**Directions:** Taking the line with "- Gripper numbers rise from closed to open" as the first and the last line of the entries as the final one, copy that span exactly.

(Records from a dataset)
◆ ◆ ◆ ◆ ◆
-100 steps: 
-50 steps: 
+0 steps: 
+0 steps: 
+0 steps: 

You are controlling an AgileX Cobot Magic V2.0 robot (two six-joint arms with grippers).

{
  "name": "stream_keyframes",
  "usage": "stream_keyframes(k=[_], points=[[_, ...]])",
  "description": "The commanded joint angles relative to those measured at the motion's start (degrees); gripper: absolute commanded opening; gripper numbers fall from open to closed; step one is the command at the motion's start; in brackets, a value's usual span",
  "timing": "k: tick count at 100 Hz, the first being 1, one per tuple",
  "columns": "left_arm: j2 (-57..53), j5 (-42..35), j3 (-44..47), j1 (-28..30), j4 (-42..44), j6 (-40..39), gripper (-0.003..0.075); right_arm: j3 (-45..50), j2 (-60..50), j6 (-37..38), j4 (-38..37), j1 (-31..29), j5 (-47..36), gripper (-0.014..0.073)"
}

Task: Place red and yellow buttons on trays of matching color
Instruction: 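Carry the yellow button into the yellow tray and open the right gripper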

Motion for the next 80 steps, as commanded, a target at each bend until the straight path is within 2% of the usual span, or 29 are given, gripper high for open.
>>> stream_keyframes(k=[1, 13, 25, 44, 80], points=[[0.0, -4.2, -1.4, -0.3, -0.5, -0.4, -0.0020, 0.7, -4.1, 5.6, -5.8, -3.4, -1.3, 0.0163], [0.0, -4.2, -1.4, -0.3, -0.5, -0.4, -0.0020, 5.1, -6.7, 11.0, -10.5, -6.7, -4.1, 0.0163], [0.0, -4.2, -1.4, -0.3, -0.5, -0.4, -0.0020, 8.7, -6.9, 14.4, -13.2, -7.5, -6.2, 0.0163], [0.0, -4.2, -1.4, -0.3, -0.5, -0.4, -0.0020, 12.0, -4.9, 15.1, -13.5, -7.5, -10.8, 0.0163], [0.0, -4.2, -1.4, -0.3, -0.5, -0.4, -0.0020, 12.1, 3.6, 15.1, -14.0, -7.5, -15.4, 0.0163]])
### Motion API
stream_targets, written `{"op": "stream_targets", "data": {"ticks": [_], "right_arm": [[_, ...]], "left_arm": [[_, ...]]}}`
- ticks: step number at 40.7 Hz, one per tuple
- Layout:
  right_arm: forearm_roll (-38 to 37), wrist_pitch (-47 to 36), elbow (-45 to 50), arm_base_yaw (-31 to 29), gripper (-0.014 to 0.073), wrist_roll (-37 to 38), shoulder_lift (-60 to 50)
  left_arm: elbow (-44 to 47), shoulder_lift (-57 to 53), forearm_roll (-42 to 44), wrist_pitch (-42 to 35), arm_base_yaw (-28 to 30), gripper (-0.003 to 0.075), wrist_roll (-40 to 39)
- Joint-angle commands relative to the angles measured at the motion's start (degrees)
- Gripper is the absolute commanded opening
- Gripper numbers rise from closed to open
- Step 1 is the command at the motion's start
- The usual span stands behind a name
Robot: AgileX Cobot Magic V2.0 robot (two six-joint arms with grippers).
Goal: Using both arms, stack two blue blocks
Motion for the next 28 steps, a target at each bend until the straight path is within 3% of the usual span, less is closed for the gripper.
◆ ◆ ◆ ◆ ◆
**Result:**
- Gripper numbers rise from closed to open
- Step 1 is the command at the motion's start
- The usual span stands behind a name
Robot: AgileX Cobot Magic V2.0 robot (two six-joint arms with grippers).
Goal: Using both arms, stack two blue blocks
Motion for the next 28 steps, a target at each bend until the straight path is within 3% of the usual span, less is closed for the gripper.

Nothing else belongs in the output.